• TASK DETAILS
The answer must consist of every line below that contains the word "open".

• RECORDED DATA
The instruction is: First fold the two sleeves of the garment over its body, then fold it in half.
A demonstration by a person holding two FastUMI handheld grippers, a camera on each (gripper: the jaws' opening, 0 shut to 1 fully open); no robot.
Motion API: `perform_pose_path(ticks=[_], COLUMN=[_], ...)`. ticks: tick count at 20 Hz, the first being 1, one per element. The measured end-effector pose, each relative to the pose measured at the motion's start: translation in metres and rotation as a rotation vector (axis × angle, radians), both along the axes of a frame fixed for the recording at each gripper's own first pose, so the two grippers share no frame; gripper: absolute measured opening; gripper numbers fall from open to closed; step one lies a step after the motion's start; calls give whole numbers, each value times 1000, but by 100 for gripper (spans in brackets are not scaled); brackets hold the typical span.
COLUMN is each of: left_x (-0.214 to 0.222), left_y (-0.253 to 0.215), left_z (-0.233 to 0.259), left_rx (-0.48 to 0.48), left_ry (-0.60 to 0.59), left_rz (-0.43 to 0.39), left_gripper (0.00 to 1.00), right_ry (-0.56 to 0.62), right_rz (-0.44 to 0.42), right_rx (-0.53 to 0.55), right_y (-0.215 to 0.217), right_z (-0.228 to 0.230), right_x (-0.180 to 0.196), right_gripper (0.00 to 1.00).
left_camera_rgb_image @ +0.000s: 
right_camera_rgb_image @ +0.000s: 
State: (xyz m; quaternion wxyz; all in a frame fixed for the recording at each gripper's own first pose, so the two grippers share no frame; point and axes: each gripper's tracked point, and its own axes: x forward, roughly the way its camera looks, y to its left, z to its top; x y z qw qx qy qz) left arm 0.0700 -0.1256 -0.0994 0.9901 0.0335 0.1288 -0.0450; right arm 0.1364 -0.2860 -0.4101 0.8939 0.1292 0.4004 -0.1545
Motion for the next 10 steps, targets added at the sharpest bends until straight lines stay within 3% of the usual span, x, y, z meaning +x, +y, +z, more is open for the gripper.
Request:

• WRITTEN RESPONSE
A demonstration by a person holding two FastUMI handheld grippers, a camera on each (gripper: the jaws' opening, 0 shut to 1 fully open); no robot.
Motion API: `perform_pose_path(ticks=[_], COLUMN=[_], ...)`. ticks: tick count at 20 Hz, the first being 1, one per element. The measured end-effector pose, each relative to the pose measured at the motion's start: translation in metres and rotation as a rotation vector (axis × angle, radians), both along the axes of a frame fixed for the recording at each gripper's own first pose, so the two grippers share no frame; gripper: absolute measured opening; gripper numbers fall from open to closed; step one lies a step after the motion's start; calls give whole numbers, each value times 1000, but by 100 for gripper (spans in brackets are not scaled); brackets hold the typical span.
Motion for the next 10 steps, targets added at the sharpest bends until straight lines stay within 3% of the usual span, x, y, z meaning +x, +y, +z, more is open for the gripper.

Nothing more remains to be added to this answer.